Они уставились друг на друга – странный, затянувшийся миг. Наконец Фариш рявкнул:
– На руку глянь! Ты чего наделал?
Дэнни затрясся, растерянно вскинул обе руки и увидел, что большой палец залит кровью – он содрал заусенец.
– Ты, брат, береги себя, – сказал Фариш.
Утром одетая в строгий синий костюм Эди заехала за матерью Гарриет, чтобы везти ее завтракать, ей еще потом к десяти нужно было успеть на встречу с бухгалтером. О завтраке этом Эди с Шарлоттой договаривалась еще три дня назад, тогда Гарриет позвала мать к телефону, но свою трубку положила не сразу, поэтому часть разговора ей удалось подслушать. Эди сказала, что у нее к Шарлотте очень личный разговор, что это очень важно и по телефону она это обсуждать не хочет. Теперь Эди стояла в коридоре, отказывалась присесть и все поглядывала то на часы, то на лестницу.
– Так и завтрак подавать перестанут, пока мы туда доберемся, – сказала она, сложила руки на груди и нетерпеливо прищелкнула языком – тцк, тцк, тцк.
Лицо у нее было бледное, напудренное, а губы (бантик, резко очерченный восковой алой помадой, которую Эди обычно приберегала для церкви) и вовсе казались не женскими, а напоминали скорее тоненький, поджатый ротик Лемуана д’Ибервилля с гравюры из учебника Гарриет по истории Миссисипи. На Эди был приталенный пиджак с рукавами три четверти – очень строгий, но, впрочем, по-старомодному элегантный, Эди в нем (говорила Либби) походила на миссис Симпсон, которая вышла замуж за английского короля.

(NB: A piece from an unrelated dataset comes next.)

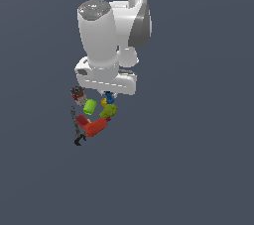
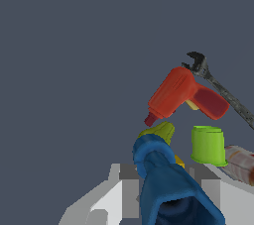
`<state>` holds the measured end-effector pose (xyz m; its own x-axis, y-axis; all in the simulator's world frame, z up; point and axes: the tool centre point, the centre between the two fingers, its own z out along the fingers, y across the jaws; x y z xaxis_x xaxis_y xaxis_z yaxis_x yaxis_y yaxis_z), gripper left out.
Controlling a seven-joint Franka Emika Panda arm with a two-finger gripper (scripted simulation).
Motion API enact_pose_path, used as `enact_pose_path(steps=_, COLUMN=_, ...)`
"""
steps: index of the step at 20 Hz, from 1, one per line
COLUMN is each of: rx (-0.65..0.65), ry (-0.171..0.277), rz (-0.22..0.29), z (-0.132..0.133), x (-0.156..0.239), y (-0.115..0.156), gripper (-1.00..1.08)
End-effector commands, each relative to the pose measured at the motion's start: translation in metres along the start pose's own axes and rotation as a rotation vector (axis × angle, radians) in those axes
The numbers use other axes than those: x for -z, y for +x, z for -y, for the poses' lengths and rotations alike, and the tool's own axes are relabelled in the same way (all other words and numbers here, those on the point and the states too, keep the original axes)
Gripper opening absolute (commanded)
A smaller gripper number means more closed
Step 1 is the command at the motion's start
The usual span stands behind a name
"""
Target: Pick up a designated object from a clutter of objects.
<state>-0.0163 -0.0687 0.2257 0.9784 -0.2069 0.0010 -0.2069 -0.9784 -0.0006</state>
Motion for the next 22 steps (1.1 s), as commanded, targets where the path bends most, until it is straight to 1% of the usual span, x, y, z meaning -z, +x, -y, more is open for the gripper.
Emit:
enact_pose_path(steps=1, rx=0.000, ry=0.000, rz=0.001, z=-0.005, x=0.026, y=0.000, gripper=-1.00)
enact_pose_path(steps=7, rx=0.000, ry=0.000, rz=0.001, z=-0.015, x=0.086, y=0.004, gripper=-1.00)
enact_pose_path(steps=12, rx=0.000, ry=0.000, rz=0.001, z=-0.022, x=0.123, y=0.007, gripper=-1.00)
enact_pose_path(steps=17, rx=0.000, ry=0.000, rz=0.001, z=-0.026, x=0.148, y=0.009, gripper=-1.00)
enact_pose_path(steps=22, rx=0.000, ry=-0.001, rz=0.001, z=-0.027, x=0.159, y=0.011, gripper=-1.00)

Гарриет, которая растянулась у подножья лестницы и, надувшись, разглядывала ковер, вскинула голову, выпалила:
– Ну ПОЧЕМУ вы меня с собой не берете?
– Потому что, – ответила Эди, – нам с твоей матерью нужно кое-что обсудить.
– Я буду тихо сидеть!
– Наедине. Только нам двоим. – Эди свирепо глянула на Гарриет ясными ледяными глазами. – Да и нельзя никуда идти в таком виде. Полезай-ка в ванну, помойся.
– А если я помоюсь, ты мне блинчиков принесешь?
– Ой, мама, – Шарлотта – в мятом платье, с мокрыми волосами – сбежала вниз по ступенькам. – Прости, пожалуйста. Я…
– Ничего, все нормально, – сказала Эди, хотя по голосу было слышно – нет тут ничего нормального, совсем ничего.
Они уехали. Гарриет, окончательно разобидевшись, провожала их взглядом сквозь пыльные кисейные занавески.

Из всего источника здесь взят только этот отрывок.